“Kimler geldi kimler geçti hayatımdan” cümlesindeki ben, transit geçişi olan bir yola dönmüşken.
Duranlara ve konaklamalara hayatımda bir yer ayırmamış olmanın eksikliğine sahip olurum.
Gelenleri bekler, gidenleri izlerken kendi gittiğim yoldaki sabit duruşumu sürdürmüşümdür o ana kadar.
Bunu bilir, bunu yaşarım.
Bir yere sabitlenmek güzeldir belki.
Giderken sabitlenmek, gidenlere sabit bir konak olmak.
Bazen direksiyonda bir başkasını bulmak…
Ya bana göre değildir ya da artık benden çoktan geçmiştir.
Lakin, sabit olunan kendilik ve kendi başınalık zemininde tek olmak ve sonunda tek kalmak sorun olur.
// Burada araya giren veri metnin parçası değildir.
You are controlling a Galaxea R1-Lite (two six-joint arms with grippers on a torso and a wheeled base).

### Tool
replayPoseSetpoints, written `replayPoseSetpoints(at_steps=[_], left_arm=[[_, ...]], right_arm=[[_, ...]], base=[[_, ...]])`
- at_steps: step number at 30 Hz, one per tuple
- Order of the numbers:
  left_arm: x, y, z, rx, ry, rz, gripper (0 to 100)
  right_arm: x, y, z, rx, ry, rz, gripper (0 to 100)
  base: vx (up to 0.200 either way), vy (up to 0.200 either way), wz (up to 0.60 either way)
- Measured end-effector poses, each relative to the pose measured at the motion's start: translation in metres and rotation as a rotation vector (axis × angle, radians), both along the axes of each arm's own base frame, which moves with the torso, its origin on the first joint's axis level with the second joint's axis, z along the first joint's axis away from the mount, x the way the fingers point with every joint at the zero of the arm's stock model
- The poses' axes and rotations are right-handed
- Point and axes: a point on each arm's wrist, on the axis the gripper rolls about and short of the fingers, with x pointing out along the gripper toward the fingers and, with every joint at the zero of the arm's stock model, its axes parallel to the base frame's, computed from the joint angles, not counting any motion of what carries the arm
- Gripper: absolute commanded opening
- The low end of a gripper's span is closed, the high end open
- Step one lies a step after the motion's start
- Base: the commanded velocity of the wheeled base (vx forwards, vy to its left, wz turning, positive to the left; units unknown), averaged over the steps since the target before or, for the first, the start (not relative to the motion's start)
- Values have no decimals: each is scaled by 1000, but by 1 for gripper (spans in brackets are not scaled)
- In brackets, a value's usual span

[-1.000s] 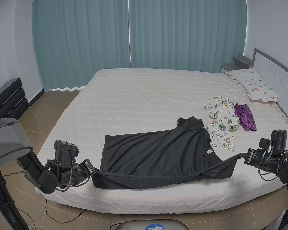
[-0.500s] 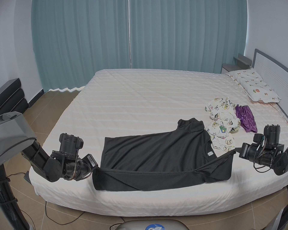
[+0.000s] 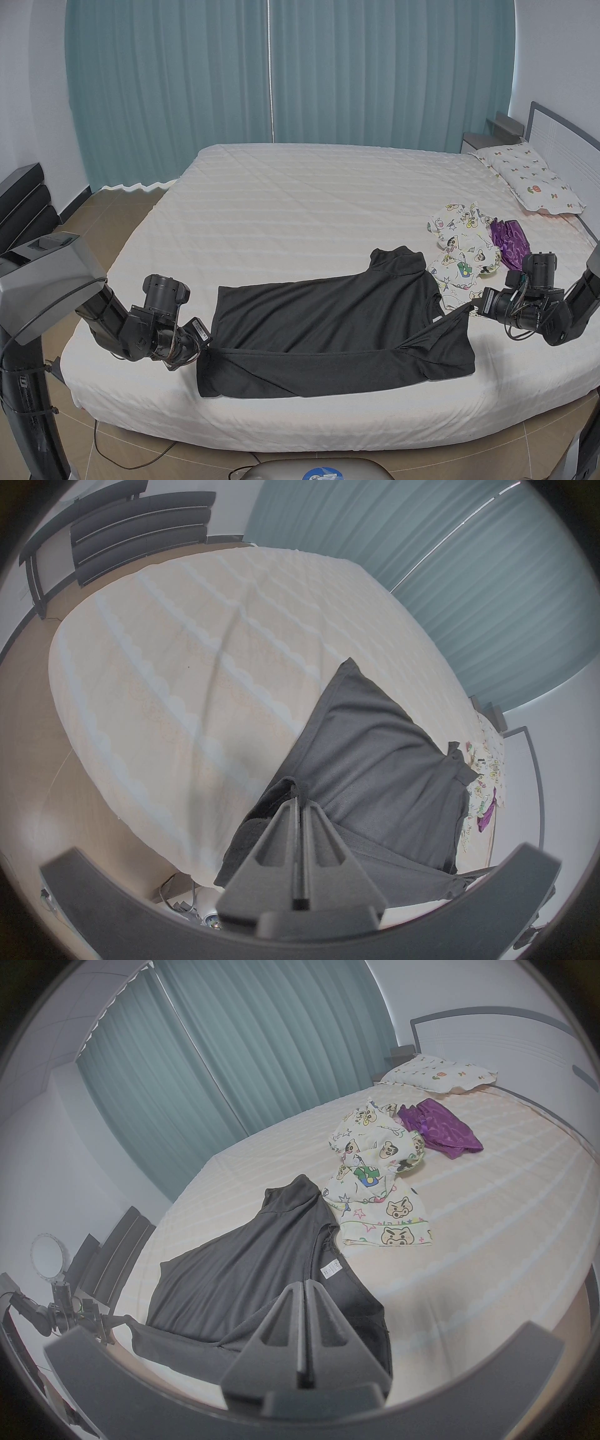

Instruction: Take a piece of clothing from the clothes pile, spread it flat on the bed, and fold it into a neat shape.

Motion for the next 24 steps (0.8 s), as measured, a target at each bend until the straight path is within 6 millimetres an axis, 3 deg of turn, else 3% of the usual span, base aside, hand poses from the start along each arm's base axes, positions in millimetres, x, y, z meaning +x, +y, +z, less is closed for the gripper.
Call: replayPoseSetpoints(at_steps=[13,14,16,17,24], left_arm=[[23,-6,-14,24,67,2,0],[24,-6,-14,27,76,2,0],[25,-7,-14,31,90,2,0],[26,-7,-14,33,99,2,100],[33,-9,-10,25,127,36,100]], right_arm=[[47,13,-32,4,14,-1,0],[50,14,-34,7,14,-1,100],[53,15,-38,9,16,0,100],[54,16,-40,11,19,1,100],[57,17,-51,65,48,-18,100]], base=[[0,0,0],[0,0,0],[0,0,0],[0,0,0],[0,0,0]])
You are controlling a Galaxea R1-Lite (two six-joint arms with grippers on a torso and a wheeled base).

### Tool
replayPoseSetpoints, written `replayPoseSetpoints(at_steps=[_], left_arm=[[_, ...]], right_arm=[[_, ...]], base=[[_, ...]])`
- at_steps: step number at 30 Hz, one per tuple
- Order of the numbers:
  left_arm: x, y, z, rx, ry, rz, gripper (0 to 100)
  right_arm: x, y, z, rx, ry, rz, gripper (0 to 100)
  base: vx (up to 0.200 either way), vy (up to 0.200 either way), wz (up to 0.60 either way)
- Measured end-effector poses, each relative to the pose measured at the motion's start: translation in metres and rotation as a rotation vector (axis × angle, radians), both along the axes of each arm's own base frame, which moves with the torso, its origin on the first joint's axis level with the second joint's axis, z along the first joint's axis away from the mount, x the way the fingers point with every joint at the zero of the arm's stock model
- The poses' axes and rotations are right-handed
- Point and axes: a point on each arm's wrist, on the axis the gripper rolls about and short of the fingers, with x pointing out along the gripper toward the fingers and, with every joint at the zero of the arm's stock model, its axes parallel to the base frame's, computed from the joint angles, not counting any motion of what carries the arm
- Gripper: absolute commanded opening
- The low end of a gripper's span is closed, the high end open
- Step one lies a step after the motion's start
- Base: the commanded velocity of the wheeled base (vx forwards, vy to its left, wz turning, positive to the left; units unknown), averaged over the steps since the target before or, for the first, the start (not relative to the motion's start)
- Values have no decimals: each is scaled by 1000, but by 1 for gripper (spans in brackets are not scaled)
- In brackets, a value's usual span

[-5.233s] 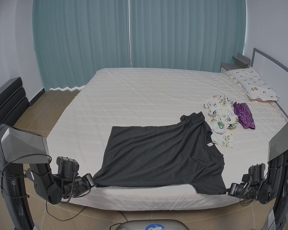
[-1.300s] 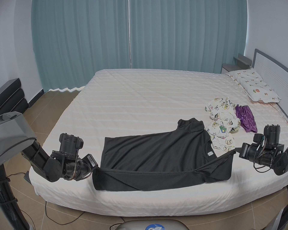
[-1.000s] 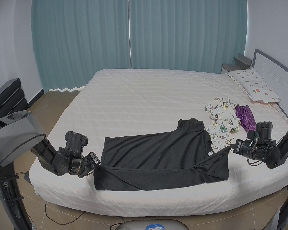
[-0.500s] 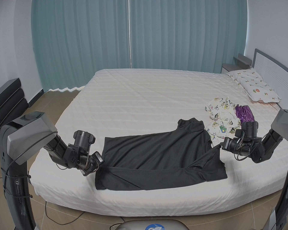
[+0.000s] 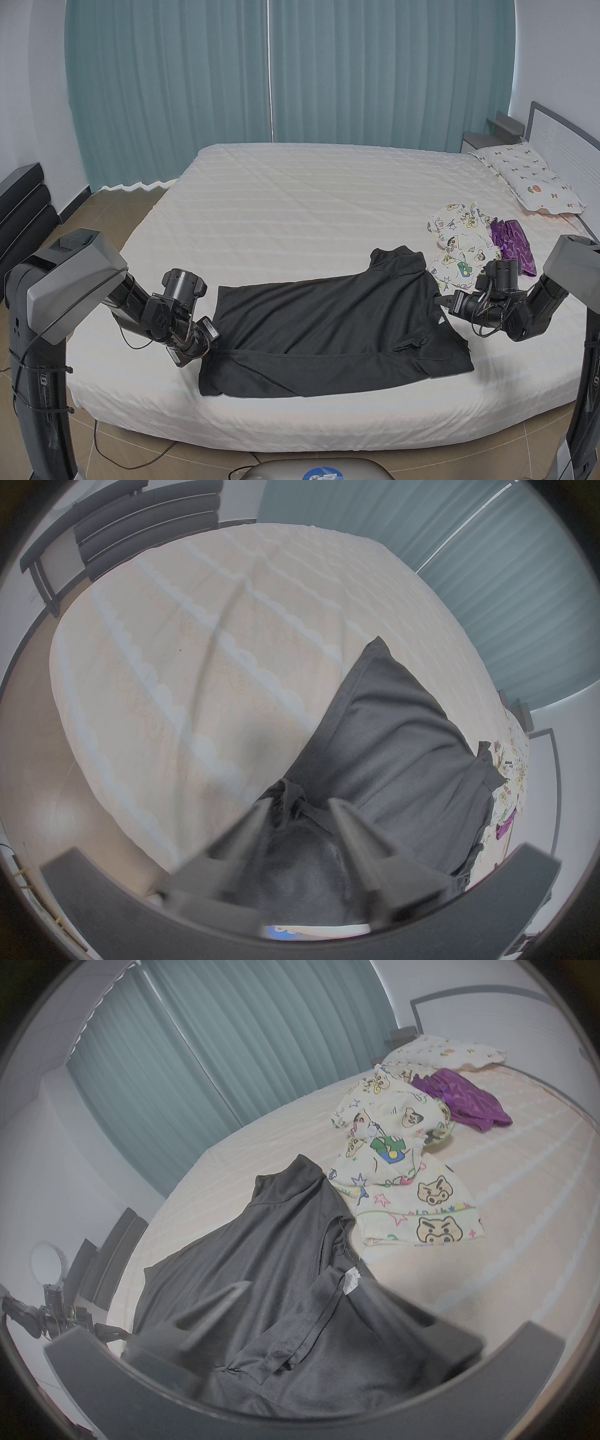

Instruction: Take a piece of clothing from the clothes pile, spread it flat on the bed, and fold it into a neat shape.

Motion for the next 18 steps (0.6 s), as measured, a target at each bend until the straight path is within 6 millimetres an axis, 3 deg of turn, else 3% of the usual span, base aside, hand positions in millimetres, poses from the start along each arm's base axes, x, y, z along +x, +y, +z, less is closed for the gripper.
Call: replayPoseSetpoints(at_steps=[7,18], left_arm=[[-3,5,3,-32,5,32,100],[-39,22,29,-260,-55,58,100]], right_arm=[[-4,0,7,148,31,-98,100],[-4,7,10,328,129,-243,100]], base=[[0,0,0],[0,0,0]])
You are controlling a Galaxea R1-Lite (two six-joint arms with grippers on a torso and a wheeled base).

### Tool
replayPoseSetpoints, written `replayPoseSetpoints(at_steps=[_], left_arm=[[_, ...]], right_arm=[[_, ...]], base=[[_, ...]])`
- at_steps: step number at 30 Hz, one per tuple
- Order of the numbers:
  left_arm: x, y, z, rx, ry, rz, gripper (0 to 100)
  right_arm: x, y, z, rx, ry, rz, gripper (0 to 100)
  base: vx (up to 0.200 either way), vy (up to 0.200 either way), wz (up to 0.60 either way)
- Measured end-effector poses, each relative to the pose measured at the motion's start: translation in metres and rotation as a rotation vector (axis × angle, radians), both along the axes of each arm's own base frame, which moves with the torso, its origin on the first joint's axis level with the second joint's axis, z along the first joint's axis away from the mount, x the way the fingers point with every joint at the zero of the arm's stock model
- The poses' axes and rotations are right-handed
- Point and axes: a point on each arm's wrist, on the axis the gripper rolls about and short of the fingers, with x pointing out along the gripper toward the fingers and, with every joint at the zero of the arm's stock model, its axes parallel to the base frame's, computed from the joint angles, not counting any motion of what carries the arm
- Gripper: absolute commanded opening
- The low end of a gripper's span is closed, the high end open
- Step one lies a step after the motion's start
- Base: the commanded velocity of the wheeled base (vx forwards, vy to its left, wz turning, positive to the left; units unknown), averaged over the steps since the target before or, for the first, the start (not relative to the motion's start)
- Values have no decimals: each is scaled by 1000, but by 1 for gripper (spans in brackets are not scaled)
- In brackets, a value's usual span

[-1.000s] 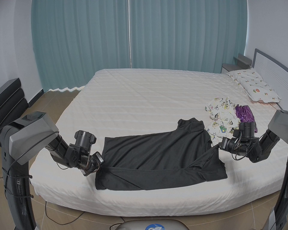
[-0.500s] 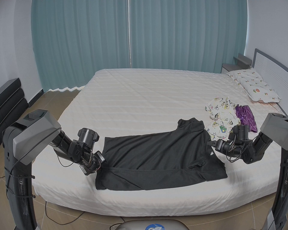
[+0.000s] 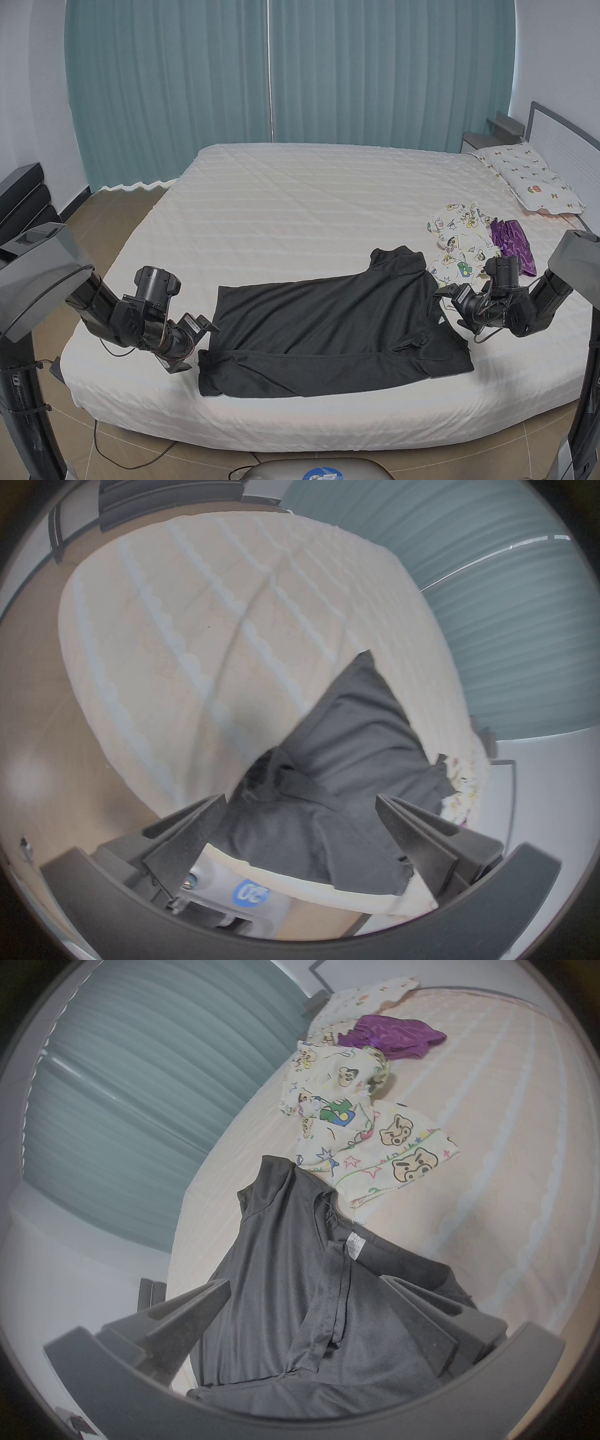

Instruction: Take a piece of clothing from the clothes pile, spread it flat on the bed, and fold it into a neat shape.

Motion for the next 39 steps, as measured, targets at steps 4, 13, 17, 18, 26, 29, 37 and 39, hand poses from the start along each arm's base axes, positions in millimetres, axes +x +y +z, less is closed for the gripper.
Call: replayPoseSetpoints(at_steps=[4,13,17,18,26,29,37,39], left_arm=[[-8,1,4,-68,-82,2,100],[-22,4,-2,-91,-60,7,100],[-23,5,-2,-91,-56,7,100],[-24,5,-3,-91,-54,7,100],[-25,5,-3,-92,-53,9,100],[-25,5,-3,-92,-52,9,100],[-25,5,-2,-94,-52,11,100],[-25,5,-2,-95,-53,11,100]], right_arm=[[10,9,-8,-18,10,-31,100],[34,30,-30,-57,80,-35,100],[44,32,-38,-79,73,-51,100],[46,33,-40,-83,72,-53,100],[63,33,-50,-104,44,-83,100],[67,33,-53,-111,36,-93,100],[71,33,-59,-134,36,-121,0],[70,33,-59,-135,40,-122,0]], base=[[0,0,0],[0,0,0],[0,0,0],[0,0,0],[0,0,0],[0,0,0],[0,0,0],[0,0,0]])
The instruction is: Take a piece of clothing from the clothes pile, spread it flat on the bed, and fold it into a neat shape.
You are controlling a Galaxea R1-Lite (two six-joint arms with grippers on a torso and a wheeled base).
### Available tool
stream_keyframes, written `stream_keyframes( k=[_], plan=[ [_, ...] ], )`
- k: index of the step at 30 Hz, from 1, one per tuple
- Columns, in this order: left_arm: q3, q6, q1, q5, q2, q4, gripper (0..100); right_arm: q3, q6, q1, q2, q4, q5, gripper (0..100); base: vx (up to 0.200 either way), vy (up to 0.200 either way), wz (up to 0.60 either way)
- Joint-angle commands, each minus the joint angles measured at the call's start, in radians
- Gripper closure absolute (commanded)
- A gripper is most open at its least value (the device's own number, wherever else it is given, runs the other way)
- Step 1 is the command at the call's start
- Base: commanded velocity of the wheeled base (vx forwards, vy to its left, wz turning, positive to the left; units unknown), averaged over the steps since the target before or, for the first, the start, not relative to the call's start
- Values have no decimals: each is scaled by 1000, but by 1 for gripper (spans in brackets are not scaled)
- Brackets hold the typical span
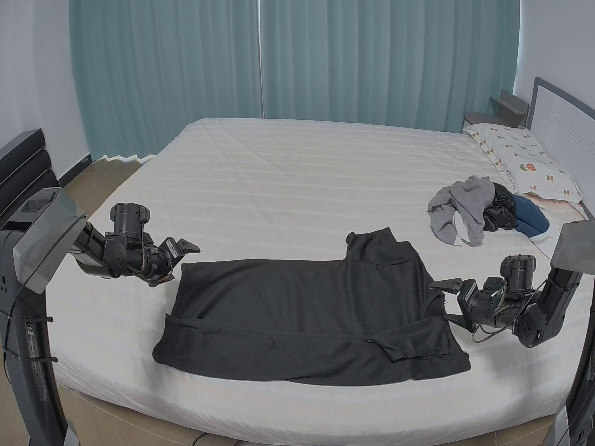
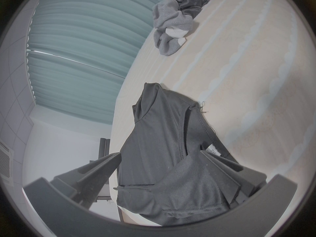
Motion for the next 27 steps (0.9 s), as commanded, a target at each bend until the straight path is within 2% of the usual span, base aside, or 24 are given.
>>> stream_keyframes(
  k=[1, 6, 10, 13, 21, 27],
  plan=[
    [-76, 49, -2, -9, 103, -1, 0, 4, 0, -4, 54, -25, -1, 0, 0, 0, 0],
    [-139, 93, 0, -8, 172, -32, 0, 2, 6, -7, 55, -26, 9, 0, 0, 0, 0],
    [-167, 90, 0, 8, 233, -162, 0, 6, 6, -6, 57, -31, 9, 0, 0, 0, 0],
    [-179, 90, 1, 22, 253, -197, 0, 6, 6, -3, 57, -31, 9, 0, 0, 0, 0],
    [-214, 88, 3, 78, 267, -203, 0, 6, 6, -3, 57, -31, 10, 0, 0, 0, 0],
    [-219, 85, 3, 83, 275, -208, 0, 4, 8, -3, 58, -31, 9, 0, 0, 0, 0]
  ],
)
Mesele özgür olmak ile yalnız olmak arasındaki zıtlık algısıdır belki.
Özgürlüğü, bağlılık olmaksızın yaşarken; Yalnızlık en yakın dostummuş gibi beni kendine çeker.
Kendi sabit inanışımda ve birliktelik beklentimde hareketsizken özgürlüğü bulmak da, yaşadığını sanmakta hatadır belki.
Beni kapsayan hayatın geçişlerinin güzergahı olduğumda.
Yalnızca bunları beklediğimde ve kaderin getirdikleriyle savrulmayı dilediğimde.
Hayatımdan her gidenin yokluğunu kendime yol aldıkça anlarım.
Gitmekle kalmanın aynı olduğunu, ancak kendimle kaldığımda anlarım.
Geride kalmanın bir yol olmadığını elbet bir gün anlarım.
Geriye kalanla kol-kola girerim sonra.
Ben, kolun ve boşluk.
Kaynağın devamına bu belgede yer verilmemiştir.